*Information supplied*

────────────────

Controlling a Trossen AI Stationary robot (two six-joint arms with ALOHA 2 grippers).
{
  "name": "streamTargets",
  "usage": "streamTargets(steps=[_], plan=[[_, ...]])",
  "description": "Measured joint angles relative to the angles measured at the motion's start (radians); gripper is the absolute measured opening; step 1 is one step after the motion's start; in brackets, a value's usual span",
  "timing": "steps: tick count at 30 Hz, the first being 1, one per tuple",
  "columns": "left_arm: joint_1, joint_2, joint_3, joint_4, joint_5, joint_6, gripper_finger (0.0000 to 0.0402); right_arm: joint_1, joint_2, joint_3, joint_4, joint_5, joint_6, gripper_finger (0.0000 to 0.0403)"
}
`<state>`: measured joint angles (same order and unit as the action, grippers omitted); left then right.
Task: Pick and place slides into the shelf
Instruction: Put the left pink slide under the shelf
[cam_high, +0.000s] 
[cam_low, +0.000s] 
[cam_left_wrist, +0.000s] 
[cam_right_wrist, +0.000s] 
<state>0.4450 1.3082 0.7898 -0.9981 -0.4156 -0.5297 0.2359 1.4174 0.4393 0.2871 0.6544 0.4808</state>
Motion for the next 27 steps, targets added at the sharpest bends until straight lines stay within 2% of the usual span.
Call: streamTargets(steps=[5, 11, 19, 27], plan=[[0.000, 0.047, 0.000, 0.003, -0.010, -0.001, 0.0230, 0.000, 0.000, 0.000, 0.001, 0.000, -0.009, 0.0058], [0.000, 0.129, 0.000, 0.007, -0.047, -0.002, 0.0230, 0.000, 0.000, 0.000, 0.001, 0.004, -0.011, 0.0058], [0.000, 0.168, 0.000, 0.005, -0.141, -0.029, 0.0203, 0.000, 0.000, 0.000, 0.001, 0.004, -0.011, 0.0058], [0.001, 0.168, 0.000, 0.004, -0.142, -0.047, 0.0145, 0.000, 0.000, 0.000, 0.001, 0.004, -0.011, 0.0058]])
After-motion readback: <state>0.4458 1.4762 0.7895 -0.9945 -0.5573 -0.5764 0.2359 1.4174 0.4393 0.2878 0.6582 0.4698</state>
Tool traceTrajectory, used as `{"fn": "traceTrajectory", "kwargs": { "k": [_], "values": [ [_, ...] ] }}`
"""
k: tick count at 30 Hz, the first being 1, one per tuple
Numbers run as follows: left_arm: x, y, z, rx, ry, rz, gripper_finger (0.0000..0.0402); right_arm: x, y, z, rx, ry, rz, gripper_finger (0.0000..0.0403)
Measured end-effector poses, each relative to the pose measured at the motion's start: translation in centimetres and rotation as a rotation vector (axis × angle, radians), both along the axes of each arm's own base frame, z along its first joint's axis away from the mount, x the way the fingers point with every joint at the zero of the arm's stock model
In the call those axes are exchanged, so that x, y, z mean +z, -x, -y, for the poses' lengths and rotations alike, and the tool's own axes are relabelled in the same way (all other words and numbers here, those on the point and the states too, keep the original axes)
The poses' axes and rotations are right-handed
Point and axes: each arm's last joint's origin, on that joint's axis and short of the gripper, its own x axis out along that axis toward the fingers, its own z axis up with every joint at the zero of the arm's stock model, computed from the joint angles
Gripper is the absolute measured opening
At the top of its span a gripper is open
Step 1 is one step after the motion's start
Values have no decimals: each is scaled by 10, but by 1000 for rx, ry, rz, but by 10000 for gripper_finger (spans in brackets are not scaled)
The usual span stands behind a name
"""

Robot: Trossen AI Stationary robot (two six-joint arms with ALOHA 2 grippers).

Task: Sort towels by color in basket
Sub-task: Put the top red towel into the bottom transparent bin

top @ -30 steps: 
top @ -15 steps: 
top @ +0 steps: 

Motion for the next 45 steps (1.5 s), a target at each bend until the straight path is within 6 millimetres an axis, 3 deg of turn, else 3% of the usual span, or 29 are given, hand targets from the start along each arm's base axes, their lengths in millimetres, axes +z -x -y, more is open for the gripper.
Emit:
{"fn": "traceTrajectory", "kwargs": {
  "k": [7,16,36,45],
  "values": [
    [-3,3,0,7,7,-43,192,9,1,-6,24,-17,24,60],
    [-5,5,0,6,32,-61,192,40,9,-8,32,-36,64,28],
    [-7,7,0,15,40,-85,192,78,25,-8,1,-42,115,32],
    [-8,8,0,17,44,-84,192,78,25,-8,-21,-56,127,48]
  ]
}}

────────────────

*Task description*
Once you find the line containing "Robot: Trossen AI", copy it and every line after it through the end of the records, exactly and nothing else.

*Worked solution*
Robot: Trossen AI Stationary robot (two six-joint arms with ALOHA 2 grippers).

Task: Sort towels by color in basket
Sub-task: Put the top red towel into the bottom transparent bin

top @ -30 steps: 
top @ -15 steps: 
top @ +0 steps: 

Motion for the next 45 steps (1.5 s), a target at each bend until the straight path is within 6 millimetres an axis, 3 deg of turn, else 3% of the usual span, or 29 are given, hand targets from the start along each arm's base axes, their lengths in millimetres, axes +z -x -y, more is open for the gripper.
Emit:
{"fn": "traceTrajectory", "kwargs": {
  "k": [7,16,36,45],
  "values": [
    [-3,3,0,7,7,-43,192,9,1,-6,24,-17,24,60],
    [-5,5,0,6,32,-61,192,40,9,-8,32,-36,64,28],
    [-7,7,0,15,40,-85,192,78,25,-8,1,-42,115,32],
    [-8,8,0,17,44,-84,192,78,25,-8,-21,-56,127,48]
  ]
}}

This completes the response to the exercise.